**HOW TO COMPLETE THIS TASK**. Only the lines holding the string "poses" are needed; copy each of them from the data.

**DATA SECTION**.
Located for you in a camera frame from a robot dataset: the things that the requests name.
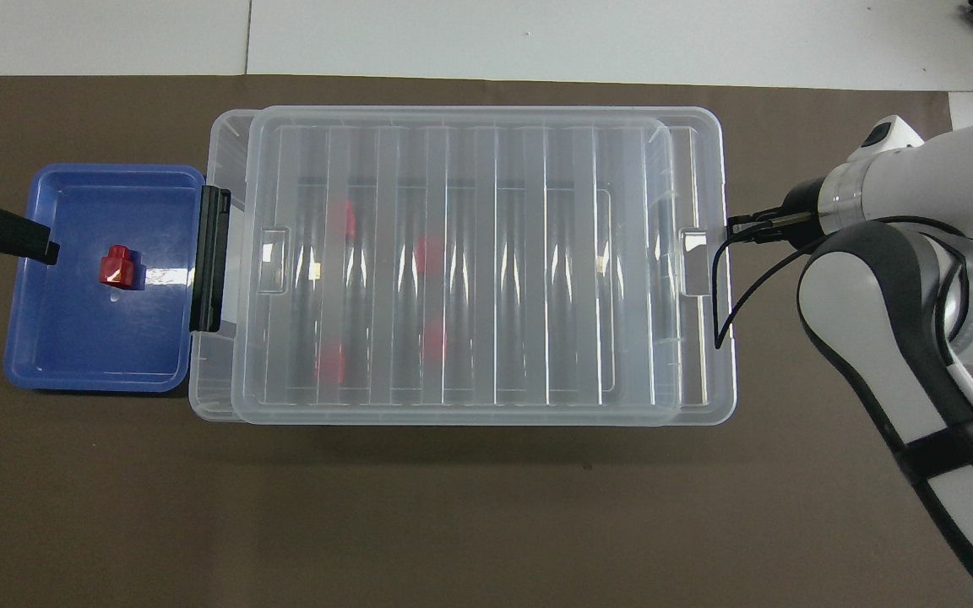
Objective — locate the clear plastic storage box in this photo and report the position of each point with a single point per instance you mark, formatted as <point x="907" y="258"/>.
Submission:
<point x="214" y="365"/>

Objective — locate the red block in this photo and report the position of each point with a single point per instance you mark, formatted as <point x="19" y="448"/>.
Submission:
<point x="436" y="340"/>
<point x="343" y="221"/>
<point x="119" y="268"/>
<point x="429" y="253"/>
<point x="330" y="363"/>

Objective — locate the brown paper mat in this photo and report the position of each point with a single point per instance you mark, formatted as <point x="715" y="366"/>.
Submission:
<point x="453" y="523"/>

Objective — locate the blue plastic tray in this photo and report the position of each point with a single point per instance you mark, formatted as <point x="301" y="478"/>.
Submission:
<point x="73" y="338"/>

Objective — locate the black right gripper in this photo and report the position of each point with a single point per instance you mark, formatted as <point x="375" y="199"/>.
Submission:
<point x="807" y="215"/>

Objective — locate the clear ribbed plastic lid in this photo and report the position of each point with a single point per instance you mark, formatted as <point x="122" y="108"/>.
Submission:
<point x="495" y="279"/>

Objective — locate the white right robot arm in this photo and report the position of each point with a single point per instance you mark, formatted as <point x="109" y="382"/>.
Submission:
<point x="875" y="279"/>

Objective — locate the black box latch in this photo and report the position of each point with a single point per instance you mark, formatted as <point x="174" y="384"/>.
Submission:
<point x="209" y="270"/>

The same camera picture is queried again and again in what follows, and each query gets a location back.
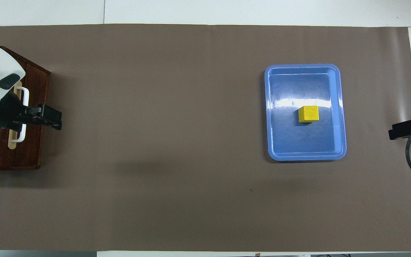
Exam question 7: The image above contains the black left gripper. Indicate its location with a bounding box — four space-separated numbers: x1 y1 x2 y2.
0 91 62 131

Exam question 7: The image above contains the white drawer handle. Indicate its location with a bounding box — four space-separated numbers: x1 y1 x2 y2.
11 86 30 143

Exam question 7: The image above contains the beige handle backplate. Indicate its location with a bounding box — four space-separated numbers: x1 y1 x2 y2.
9 80 23 150

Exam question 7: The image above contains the wooden drawer with dark front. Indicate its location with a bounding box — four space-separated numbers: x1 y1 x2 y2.
0 50 26 168

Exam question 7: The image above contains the yellow cube block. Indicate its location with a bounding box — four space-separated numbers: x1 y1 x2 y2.
298 106 319 123

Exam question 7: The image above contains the dark wooden drawer cabinet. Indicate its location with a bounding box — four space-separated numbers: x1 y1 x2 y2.
0 46 51 171

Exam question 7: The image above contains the blue plastic tray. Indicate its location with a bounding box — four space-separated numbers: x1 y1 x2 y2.
264 64 347 162

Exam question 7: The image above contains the brown table mat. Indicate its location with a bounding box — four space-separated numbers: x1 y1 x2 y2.
0 24 411 252

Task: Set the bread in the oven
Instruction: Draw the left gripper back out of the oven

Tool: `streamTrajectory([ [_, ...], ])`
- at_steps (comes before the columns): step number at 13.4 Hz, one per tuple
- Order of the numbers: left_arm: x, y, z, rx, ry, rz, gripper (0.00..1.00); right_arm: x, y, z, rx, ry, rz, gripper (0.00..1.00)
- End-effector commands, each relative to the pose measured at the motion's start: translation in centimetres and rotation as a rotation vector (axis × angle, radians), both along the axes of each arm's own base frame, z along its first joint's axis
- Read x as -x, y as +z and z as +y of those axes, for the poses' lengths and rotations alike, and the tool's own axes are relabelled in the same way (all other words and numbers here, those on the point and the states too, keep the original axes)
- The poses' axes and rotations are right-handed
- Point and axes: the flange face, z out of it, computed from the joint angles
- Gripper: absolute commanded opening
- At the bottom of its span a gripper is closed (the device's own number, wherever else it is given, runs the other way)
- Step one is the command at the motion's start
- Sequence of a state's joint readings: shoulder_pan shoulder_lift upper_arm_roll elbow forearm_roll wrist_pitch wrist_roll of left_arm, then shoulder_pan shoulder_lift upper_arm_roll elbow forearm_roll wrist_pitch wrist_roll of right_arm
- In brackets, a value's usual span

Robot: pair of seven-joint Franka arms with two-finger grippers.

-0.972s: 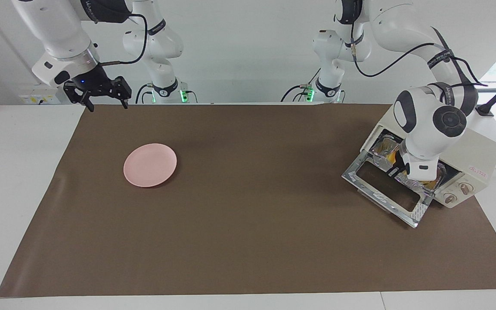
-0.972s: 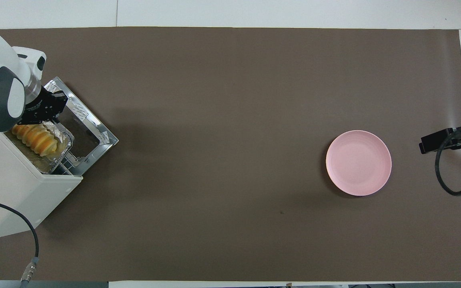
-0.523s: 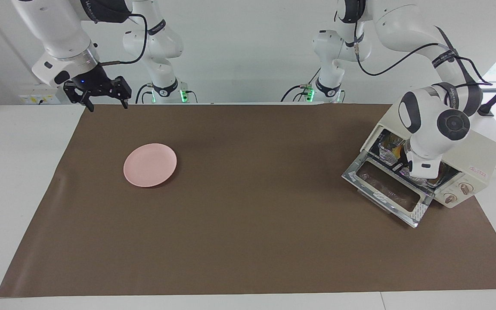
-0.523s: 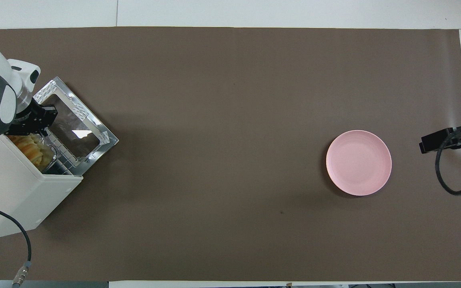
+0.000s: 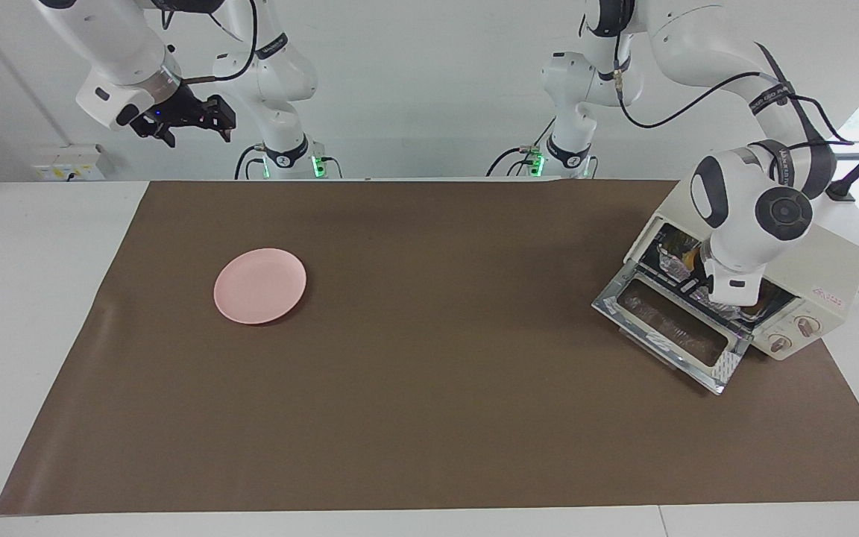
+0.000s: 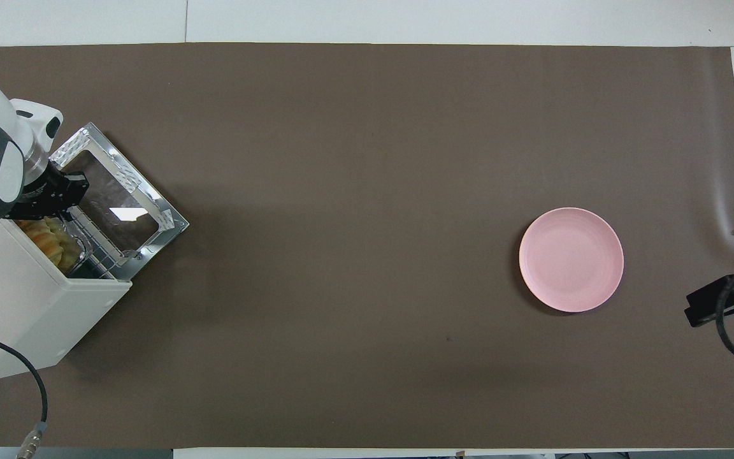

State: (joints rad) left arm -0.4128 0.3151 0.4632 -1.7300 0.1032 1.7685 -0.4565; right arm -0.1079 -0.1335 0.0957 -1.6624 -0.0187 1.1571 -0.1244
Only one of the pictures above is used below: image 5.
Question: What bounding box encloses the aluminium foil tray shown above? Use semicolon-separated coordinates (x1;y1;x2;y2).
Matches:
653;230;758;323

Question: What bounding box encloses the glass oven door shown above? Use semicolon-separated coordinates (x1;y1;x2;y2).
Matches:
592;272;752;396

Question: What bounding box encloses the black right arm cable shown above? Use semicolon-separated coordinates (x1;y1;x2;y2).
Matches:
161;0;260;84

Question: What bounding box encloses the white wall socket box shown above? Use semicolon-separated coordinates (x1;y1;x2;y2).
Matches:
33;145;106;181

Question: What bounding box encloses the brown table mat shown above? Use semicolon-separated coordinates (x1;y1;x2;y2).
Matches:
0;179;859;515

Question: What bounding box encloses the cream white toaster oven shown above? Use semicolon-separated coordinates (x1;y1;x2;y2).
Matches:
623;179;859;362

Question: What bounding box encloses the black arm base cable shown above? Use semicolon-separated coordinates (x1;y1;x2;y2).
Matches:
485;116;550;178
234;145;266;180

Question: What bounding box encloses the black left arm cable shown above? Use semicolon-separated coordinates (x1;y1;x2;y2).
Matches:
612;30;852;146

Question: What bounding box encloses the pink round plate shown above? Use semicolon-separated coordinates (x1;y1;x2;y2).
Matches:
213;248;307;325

**ANSWER FOR THE TASK**.
- Read x as -x, y as +z and z as +y of those axes, for the poses' lengths and rotations alike, and the tool's own axes are relabelled in the same way (all other words and numbers here, those on the point and the states too, keep the original axes)
- The poses' axes and rotations are right-handed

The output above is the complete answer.